Of the primarily English-speaking nations, only Australia appealed enough to outweigh our desire to be closer to home without actually living there. (We British are famous grumblers – complaining is different, see, not at all British! - but what most home-based English people seem to complain about these days is that everyone in England is so miserable! The ‘Let’s live anywhere but here’ magazine market is huge nowadays.).

Europe then.

Since getting a job in a foreign country is obviously less complicated than setting up a business, we started with me. I’ve run informal drama activities, done productions, and taught drama right across the age groups from four to seriously grown up, so I could go anywhere that requires drama teachers. The only thing is that I am very happy teaching 11-18 year-olds, really love teaching IB Theatre Arts, and really don’t want to give it up!

So I logged on to the International Baccalaureate Organisation, to check out IB schools around the world: it turns out that there are 1,834 of them, in 124 countries.

OK then…. I was looking for English-speaking schools because, although the IB programme is delivered in English, French and Spanish, I know I can’t polish my French or learn Spanish to an appropriate standard for teaching. Still, most of Europe remained open to me, though it was generally private schools, like the one that I teach in now, rather than state schools.

(After posting this last night, I realised that it was actually two posts, so I've removed some IB/education stuff and posted it separately.)

France, Germany, Spain, Croatia, Netherlands, Greece – the list rolled on!

Quite apart from the practicalities of earning a living, I wanted to return to Europe and be nearer family in England, Scotland, France and the Netherlands, but also to retain our links with Arab culture – we’ve been in the Middle East a long time, and our son is more at home here than in England.

In the end, our choice of new pasture came down to a mixed bag of criteria: climate, economic development, culture, openness to foreign nationals, legal and governmental transparency, cost of living, property values, language, membership of the EU (taxes, health, pensions, law, human rights) – and a feeling!

So: Spain. Not sunbaked Spain or wet Spain or tourist Spain or British Spain (Enough of the expat – we wanna feel like pats one day!), but Mediterranean, historic, cosmopolitan, colourful, crazy, traditional, cautiously post-Franco, self-assuredly forward-looking Spain.

So: Valencia. Characterful but not defensive or chauvinistic; thriving and expanding but still a big town, not a vast city; midway between Andalucia and Catalunya, with the heartland of Castilia y Mancha, Extremadura, Castilia y Leon and Aragon to the west and northwest; and the rest of mainland Europe to the immediate north and northeast.

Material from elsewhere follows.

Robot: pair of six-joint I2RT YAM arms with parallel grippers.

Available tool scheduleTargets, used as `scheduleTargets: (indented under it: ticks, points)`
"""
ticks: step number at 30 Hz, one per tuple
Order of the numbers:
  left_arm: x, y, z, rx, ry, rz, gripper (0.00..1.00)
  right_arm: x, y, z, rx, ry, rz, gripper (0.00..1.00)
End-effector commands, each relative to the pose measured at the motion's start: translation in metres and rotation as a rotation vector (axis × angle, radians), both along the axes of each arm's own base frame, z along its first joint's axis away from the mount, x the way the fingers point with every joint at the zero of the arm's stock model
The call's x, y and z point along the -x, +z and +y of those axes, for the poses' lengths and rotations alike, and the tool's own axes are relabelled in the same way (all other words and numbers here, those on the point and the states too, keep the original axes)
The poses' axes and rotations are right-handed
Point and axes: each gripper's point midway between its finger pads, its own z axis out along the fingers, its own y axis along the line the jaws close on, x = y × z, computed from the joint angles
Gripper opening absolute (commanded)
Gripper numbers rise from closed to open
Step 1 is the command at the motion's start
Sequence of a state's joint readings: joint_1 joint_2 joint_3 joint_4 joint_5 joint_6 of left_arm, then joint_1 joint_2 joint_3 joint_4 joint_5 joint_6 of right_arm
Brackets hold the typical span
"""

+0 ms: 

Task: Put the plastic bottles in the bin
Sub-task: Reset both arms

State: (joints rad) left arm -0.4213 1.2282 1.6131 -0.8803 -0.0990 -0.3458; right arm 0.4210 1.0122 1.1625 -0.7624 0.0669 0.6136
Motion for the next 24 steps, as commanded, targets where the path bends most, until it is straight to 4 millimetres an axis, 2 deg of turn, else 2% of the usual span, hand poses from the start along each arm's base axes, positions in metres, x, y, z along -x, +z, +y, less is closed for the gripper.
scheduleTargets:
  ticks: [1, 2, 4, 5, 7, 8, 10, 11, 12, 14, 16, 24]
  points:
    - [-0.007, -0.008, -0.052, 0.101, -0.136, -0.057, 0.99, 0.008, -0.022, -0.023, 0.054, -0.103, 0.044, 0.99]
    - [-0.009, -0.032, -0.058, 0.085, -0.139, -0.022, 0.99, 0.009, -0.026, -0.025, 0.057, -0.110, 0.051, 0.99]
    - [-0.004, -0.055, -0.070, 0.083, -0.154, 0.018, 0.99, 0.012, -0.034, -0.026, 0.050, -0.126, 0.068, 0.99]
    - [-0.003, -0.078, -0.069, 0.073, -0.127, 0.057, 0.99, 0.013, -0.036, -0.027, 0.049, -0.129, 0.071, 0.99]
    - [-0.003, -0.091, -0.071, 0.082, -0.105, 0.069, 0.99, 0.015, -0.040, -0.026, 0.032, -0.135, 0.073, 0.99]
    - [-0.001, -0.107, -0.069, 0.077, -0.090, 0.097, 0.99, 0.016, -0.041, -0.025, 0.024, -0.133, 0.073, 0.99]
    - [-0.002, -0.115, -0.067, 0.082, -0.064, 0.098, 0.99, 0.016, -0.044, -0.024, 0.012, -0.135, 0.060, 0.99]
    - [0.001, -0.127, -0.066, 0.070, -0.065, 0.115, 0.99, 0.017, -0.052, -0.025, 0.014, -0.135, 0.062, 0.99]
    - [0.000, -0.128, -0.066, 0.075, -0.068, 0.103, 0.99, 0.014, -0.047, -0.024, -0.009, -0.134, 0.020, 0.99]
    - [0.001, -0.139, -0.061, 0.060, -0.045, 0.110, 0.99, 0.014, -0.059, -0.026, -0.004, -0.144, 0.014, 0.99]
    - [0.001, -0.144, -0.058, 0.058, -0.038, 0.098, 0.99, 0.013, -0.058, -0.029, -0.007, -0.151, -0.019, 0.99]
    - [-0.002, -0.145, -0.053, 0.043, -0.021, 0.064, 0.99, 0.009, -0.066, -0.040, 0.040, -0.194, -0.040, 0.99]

Valencia appeared immune to the corruption apparently endemic on the southeast coast, but there is a serpent in paradise after all, in the form of the now-notorious Valencian ‘land grab’ laws. Still, we plan to give ourselves two years to settle, become reasonably fluent in the language, establish Habibi’s business, my proper job, and a venture of my own, do plenty of WWOOFing, and generally become part of this place we’ve chosen to spend the rest of our lives in: and if the land-grab issue (now before the EU, I believe) isn’t resolved in three years’ time when we’re ready to buy our patch, we’ll be in a position to look elsewhere. Ha!

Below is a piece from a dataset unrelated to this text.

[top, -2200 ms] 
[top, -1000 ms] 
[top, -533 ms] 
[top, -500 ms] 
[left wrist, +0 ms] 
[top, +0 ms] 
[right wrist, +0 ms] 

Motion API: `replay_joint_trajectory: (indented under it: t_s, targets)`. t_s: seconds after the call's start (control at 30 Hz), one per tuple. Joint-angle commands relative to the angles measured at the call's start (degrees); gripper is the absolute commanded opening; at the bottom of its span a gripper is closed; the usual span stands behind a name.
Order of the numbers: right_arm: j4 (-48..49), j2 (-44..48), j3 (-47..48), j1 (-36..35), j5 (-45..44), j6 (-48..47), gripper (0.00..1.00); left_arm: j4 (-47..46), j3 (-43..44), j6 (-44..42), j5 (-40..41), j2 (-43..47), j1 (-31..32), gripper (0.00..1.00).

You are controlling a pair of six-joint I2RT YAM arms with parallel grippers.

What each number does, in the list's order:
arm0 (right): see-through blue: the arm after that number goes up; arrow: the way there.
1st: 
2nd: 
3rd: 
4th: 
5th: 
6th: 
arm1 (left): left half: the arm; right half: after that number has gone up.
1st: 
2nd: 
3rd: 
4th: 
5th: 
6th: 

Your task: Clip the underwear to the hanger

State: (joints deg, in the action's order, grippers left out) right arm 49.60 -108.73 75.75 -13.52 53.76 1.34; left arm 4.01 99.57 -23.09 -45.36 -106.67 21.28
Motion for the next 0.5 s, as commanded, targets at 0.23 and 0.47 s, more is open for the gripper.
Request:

I remember when ladies of 50+ wore crimplene, carried shopping bags that bulged in solidarity with their ankles, and were definitely set, like over-cooked Yorkshire Puddings, into a shape and state which I knew instinctively would remain more or less unchanged until they got frail and translucent, with white, blue or lilac hair and walking sticks, and lived out their lives in excessively tidy rooms behind netted windows overlooking lawns edged with flowering annuals that no-one would ever be seen to weed. It didn’t bother me. I thought it was normal. Now that I’m older, and still very much alive inside, even if the vital signs have been a bit dodgy this week, my perspective is somewhat different. Vive la différence!

Vamos a la gran vida!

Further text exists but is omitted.